| Problem |
Every line of the records below from the line with "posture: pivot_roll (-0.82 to" up to and including the line with "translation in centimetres" must be reproduced exactly, and no line outside that range.

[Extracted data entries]
= = = = =

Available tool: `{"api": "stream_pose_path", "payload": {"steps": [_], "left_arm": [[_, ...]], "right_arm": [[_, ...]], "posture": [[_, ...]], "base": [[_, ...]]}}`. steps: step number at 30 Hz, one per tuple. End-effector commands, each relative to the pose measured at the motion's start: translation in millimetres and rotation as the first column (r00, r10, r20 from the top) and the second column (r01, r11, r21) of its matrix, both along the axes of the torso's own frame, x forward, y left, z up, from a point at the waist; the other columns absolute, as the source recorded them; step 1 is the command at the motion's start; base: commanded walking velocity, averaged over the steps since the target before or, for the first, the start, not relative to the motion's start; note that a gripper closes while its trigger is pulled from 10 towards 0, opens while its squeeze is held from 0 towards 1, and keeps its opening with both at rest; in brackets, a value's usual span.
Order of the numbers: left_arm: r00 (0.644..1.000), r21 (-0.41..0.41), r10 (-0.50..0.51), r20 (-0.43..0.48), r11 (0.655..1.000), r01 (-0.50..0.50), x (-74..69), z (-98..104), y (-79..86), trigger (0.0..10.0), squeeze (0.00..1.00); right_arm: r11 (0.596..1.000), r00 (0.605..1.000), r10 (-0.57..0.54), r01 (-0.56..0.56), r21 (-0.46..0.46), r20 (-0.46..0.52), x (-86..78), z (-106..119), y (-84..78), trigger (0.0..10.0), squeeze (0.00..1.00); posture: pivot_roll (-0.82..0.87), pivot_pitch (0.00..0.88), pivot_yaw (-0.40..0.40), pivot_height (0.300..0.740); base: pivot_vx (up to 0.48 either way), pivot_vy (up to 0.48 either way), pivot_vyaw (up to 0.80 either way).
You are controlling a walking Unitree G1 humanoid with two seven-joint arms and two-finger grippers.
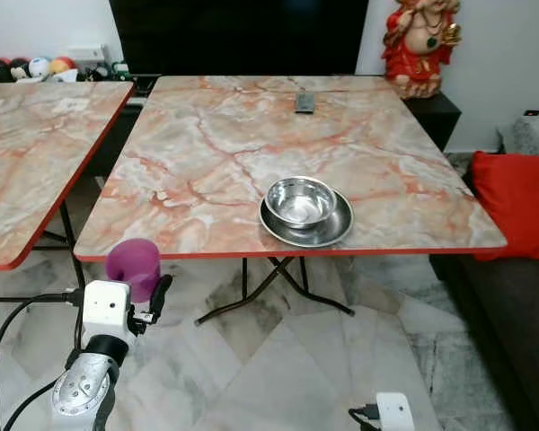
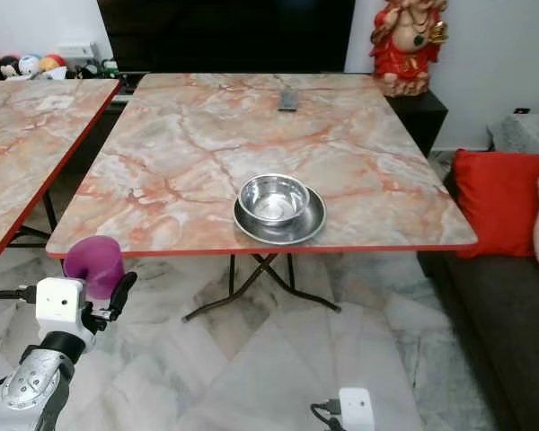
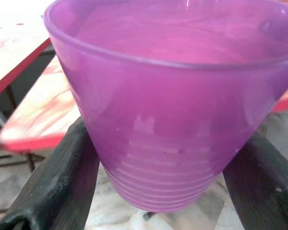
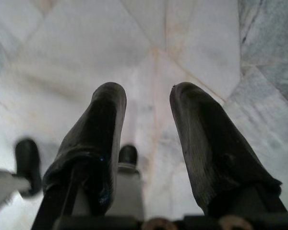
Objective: Setting the table
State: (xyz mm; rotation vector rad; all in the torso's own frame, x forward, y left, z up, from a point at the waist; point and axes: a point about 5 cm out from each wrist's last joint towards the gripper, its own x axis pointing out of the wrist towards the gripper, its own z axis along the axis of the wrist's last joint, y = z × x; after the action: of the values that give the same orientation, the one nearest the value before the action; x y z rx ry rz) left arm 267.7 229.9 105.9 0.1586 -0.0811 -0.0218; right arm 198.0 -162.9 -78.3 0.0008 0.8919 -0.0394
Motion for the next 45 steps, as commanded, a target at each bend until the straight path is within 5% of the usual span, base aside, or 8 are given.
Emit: {"api": "stream_pose_path", "payload": {"steps": [1, 25, 45], "left_arm": [[1.000, 0.014, -0.028, 0.014, 1.000, 0.027, 3.1, 4.3, -7.9, 10.0, 0.00], [1.000, 0.008, -0.004, 0.026, 1.000, 0.003, 7.1, 8.8, -3.8, 10.0, 0.00], [0.998, -0.012, 0.052, 0.041, 0.999, -0.051, 9.4, 15.7, 4.5, 10.0, 0.00]], "right_arm": [[1.000, 1.000, -0.020, 0.019, -0.017, -0.013, -4.3, -1.6, -8.8, 10.0, 0.00], [1.000, 1.000, -0.012, 0.012, -0.014, -0.015, -5.3, -2.2, -8.4, 10.0, 0.00], [1.000, 1.000, -0.006, 0.005, -0.013, -0.020, -4.0, -1.7, -8.5, 10.0, 0.00]], "posture": [[0.04, 0.076, -0.007, 0.740], [0.04, 0.061, -0.005, 0.740], [0.05, 0.078, -0.011, 0.740]], "base": [[0.379, 0.000, 0.00], [0.371, 0.000, 0.00], [0.000, -0.078, 0.00]]}}
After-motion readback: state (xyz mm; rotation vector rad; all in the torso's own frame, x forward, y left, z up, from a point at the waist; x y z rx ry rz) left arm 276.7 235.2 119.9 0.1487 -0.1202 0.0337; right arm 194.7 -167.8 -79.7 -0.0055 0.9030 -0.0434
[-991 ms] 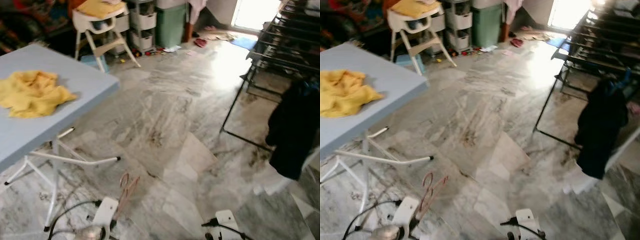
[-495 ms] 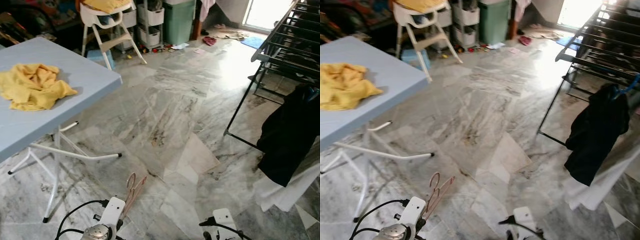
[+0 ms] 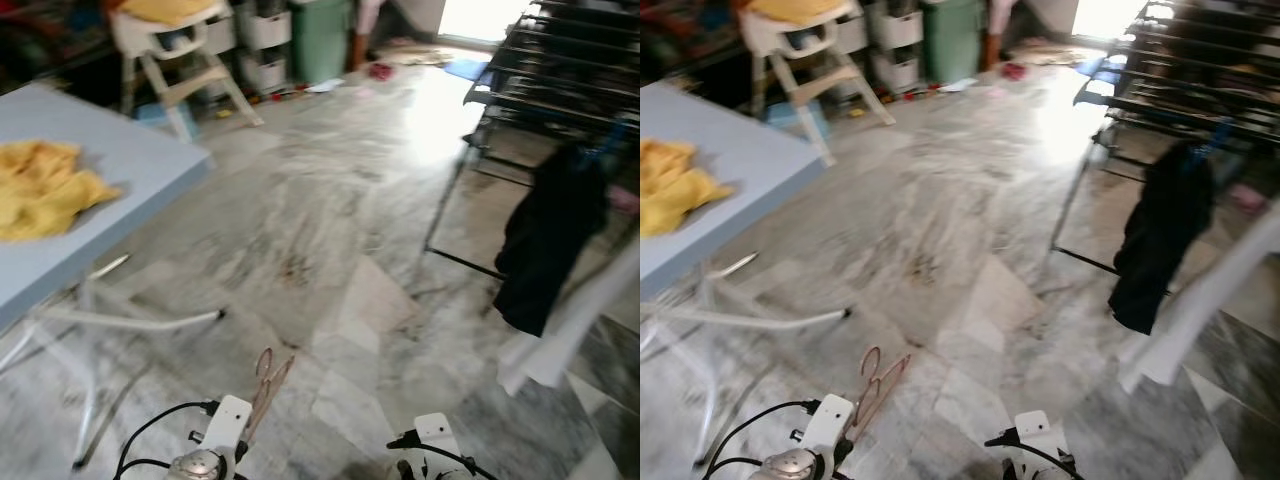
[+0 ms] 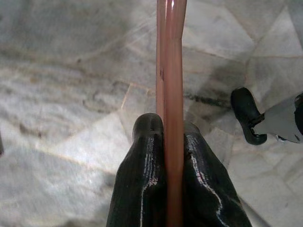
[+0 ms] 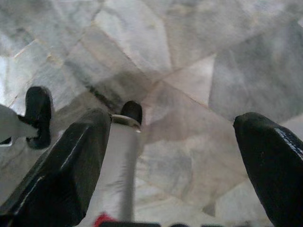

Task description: Hang hanger

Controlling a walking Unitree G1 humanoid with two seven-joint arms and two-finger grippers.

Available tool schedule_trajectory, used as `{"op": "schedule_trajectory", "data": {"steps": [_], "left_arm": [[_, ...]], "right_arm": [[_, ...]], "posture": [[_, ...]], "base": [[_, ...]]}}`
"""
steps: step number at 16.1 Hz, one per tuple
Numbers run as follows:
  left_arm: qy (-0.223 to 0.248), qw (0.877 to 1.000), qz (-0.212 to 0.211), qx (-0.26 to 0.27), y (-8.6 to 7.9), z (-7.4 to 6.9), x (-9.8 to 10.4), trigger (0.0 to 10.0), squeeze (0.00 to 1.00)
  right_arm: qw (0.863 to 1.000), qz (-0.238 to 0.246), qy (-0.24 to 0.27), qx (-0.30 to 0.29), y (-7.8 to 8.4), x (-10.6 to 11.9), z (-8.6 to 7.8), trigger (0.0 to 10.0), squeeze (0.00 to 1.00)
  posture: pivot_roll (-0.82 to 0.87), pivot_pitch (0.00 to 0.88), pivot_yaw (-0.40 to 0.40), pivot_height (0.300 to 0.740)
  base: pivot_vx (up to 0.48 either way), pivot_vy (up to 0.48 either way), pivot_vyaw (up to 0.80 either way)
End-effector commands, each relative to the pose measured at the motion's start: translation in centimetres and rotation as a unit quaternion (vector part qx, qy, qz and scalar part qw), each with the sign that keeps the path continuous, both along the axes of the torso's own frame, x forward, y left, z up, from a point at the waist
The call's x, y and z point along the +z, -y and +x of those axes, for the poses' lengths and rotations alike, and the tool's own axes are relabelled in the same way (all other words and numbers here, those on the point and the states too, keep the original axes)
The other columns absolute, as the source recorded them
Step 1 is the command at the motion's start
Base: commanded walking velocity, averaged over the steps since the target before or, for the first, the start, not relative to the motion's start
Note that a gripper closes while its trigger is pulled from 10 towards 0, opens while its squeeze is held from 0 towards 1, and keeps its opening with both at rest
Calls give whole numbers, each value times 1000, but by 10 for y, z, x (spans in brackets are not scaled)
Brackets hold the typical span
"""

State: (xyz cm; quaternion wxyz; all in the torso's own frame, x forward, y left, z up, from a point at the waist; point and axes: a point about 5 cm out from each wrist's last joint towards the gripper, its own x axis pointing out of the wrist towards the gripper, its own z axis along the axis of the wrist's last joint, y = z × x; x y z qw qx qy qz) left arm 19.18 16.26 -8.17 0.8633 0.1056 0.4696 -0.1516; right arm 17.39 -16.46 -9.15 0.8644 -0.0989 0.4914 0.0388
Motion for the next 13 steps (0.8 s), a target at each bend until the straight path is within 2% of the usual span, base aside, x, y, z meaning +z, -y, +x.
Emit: {"op": "schedule_trajectory", "data": {"steps": [1, 7, 13], "left_arm": [[3, 1000, 11, -1, -7, 2, 1, 10000, 0], [2, 1000, 15, -7, -9, 2, 2, 10000, 0], [5, 1000, 18, -10, -11, 4, 3, 10000, 0]], "right_arm": [[1000, 1, 1, 4, -7, 0, 2, 10000, 0], [1000, -3, 0, 11, -14, -1, 0, 10000, 0], [1000, -4, 2, 14, -14, 1, 3, 10000, 0]], "posture": [[-68, 73, 20, 740], [-71, 69, 24, 740], [-68, 70, 25, 740]], "base": [[0, 371, -788], [0, 372, -788], [0, 361, -771]]}}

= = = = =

| Response to this task |
  posture: pivot_roll (-0.82 to 0.87), pivot_pitch (0.00 to 0.88), pivot_yaw (-0.40 to 0.40), pivot_height (0.300 to 0.740)
  base: pivot_vx (up to 0.48 either way), pivot_vy (up to 0.48 either way), pivot_vyaw (up to 0.80 either way)
End-effector commands, each relative to the pose measured at the motion's start: translation in centimetres and rotation as a unit quaternion (vector part qx, qy, qz and scalar part qw), each with the sign that keeps the path continuous, both along the axes of the torso's own frame, x forward, y left, z up, from a point at the waist

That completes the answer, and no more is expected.